### [TASK DESCRIPTION]
The answer is to be the lines below that lie between the line holding "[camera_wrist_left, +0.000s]" and the line holding "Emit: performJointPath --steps", inclusive, transcribed exactly and free of pictures.

BEGIN RECORDS SUPPLIED

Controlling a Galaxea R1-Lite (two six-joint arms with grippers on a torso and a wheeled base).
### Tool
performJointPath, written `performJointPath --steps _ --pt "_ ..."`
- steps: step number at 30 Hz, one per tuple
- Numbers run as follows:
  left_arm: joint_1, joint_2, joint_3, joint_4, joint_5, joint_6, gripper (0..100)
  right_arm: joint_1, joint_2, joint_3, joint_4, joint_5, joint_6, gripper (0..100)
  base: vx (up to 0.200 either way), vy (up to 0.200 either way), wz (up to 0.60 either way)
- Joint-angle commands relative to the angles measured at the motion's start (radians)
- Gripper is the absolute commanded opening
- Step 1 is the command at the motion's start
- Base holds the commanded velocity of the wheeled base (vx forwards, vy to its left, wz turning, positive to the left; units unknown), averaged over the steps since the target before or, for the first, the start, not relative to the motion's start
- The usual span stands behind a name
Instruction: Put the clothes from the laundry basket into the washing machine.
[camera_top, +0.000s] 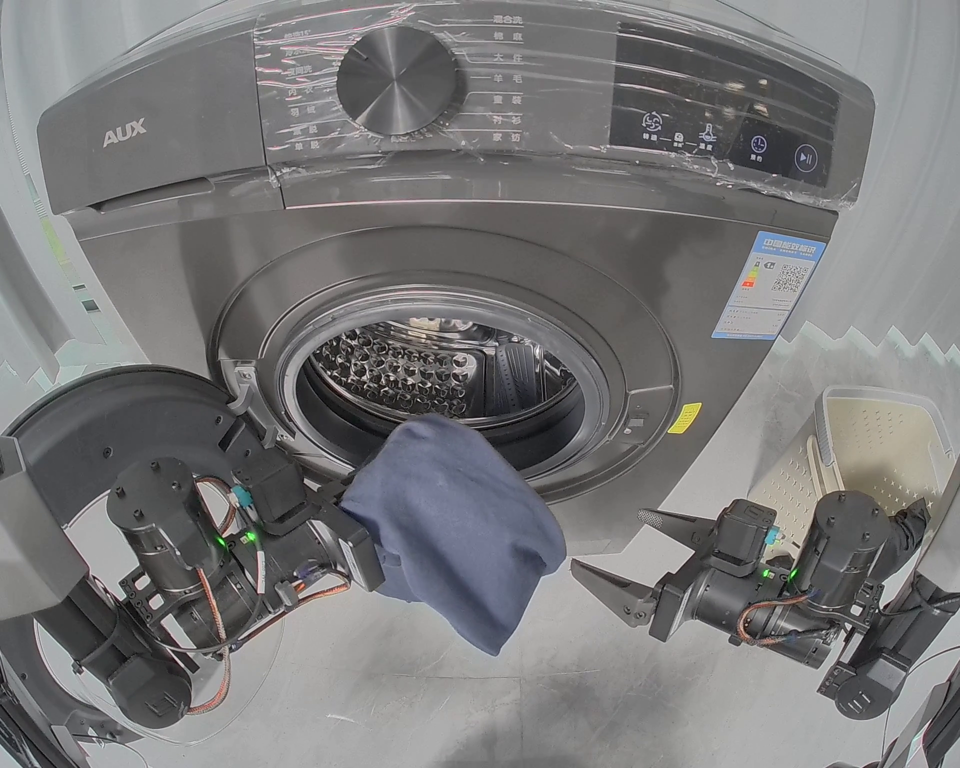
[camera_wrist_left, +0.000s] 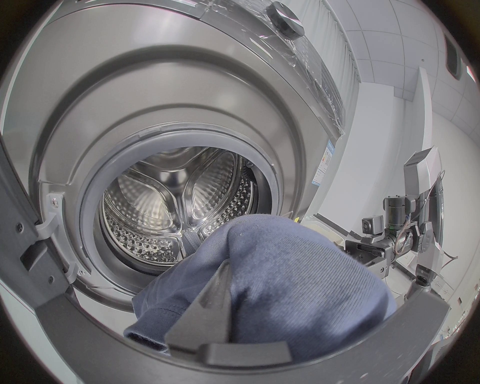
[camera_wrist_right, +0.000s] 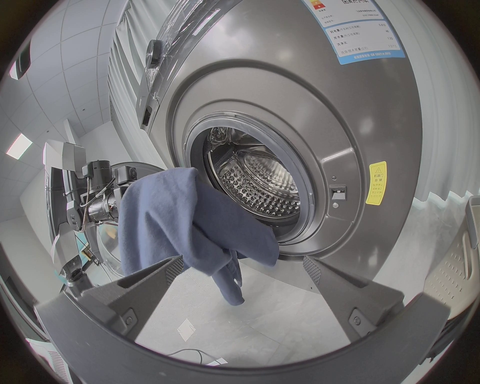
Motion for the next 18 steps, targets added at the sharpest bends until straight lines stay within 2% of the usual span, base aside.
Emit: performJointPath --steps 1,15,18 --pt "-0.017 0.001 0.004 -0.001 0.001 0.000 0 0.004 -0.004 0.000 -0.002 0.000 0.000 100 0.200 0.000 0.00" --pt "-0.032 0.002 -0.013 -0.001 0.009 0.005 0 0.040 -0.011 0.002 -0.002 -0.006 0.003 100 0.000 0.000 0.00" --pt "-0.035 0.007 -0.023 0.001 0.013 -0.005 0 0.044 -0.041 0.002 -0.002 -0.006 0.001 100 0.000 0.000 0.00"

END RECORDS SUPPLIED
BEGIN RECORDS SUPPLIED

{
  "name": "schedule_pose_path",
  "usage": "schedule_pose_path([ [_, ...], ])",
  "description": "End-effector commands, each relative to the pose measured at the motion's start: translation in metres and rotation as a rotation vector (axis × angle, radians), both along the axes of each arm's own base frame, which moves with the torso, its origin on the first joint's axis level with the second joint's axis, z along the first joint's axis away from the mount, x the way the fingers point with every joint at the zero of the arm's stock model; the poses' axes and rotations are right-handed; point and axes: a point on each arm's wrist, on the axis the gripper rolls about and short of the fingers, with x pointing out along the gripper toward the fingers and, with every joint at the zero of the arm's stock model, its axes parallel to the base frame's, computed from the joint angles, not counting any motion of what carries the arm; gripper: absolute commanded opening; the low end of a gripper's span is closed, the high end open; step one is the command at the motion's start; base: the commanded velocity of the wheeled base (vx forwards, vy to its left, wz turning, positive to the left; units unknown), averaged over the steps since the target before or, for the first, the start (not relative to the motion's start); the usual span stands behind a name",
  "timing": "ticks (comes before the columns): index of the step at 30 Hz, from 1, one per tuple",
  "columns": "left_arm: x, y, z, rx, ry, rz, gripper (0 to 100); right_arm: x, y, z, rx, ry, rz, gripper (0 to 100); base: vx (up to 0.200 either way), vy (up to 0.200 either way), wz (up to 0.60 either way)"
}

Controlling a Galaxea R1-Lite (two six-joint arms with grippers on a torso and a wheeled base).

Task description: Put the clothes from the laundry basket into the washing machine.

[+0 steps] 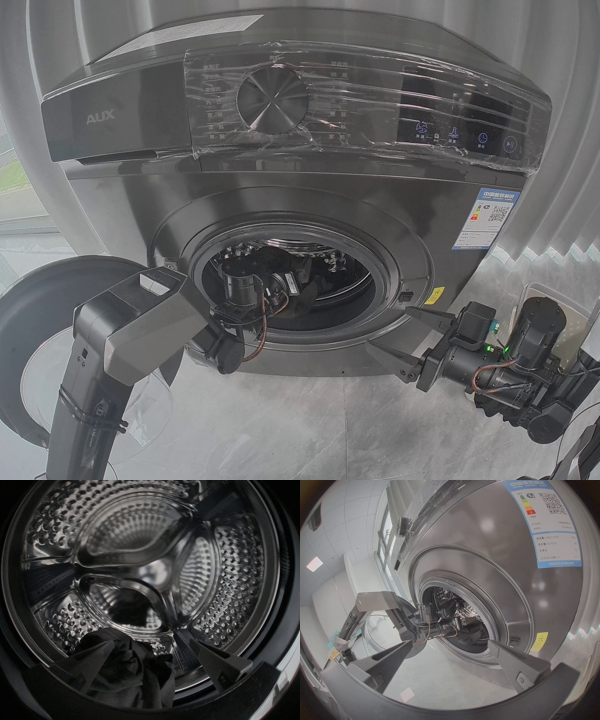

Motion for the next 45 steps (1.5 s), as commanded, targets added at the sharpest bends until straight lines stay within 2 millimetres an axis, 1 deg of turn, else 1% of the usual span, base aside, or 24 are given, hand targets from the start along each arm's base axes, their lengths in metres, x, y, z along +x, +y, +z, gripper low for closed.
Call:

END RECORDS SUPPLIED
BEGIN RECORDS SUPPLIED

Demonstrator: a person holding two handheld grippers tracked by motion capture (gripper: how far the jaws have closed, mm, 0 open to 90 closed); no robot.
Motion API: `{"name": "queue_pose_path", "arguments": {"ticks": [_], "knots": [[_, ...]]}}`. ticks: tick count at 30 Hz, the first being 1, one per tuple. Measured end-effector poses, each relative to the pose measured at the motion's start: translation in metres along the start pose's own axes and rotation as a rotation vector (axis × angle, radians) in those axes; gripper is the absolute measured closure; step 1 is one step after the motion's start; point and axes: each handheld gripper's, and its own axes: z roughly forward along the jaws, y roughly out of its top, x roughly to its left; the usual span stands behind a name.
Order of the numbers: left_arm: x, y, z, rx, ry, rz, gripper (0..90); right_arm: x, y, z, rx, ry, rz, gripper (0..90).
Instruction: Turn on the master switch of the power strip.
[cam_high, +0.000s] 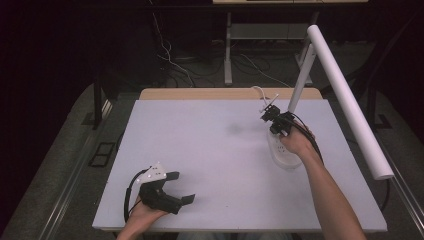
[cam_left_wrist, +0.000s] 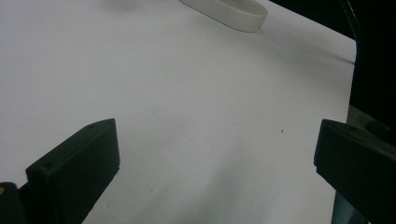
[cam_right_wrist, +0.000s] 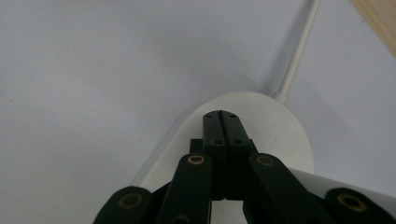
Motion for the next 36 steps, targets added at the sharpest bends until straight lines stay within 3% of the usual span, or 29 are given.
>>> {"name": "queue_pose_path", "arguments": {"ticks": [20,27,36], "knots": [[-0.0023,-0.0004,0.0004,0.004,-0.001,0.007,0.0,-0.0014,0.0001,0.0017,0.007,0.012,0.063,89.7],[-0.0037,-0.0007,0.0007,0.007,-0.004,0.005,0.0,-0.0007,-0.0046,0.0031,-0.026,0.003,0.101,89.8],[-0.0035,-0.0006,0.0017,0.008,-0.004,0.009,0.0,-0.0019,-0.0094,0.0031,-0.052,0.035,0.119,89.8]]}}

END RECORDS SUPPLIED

### [TASK OUTPUT]
[camera_wrist_left, +0.000s] 
[camera_wrist_right, +0.000s] 
Motion for the next 18 steps, targets added at the sharpest bends until straight lines stay within 2% of the usual span, base aside.
Emit: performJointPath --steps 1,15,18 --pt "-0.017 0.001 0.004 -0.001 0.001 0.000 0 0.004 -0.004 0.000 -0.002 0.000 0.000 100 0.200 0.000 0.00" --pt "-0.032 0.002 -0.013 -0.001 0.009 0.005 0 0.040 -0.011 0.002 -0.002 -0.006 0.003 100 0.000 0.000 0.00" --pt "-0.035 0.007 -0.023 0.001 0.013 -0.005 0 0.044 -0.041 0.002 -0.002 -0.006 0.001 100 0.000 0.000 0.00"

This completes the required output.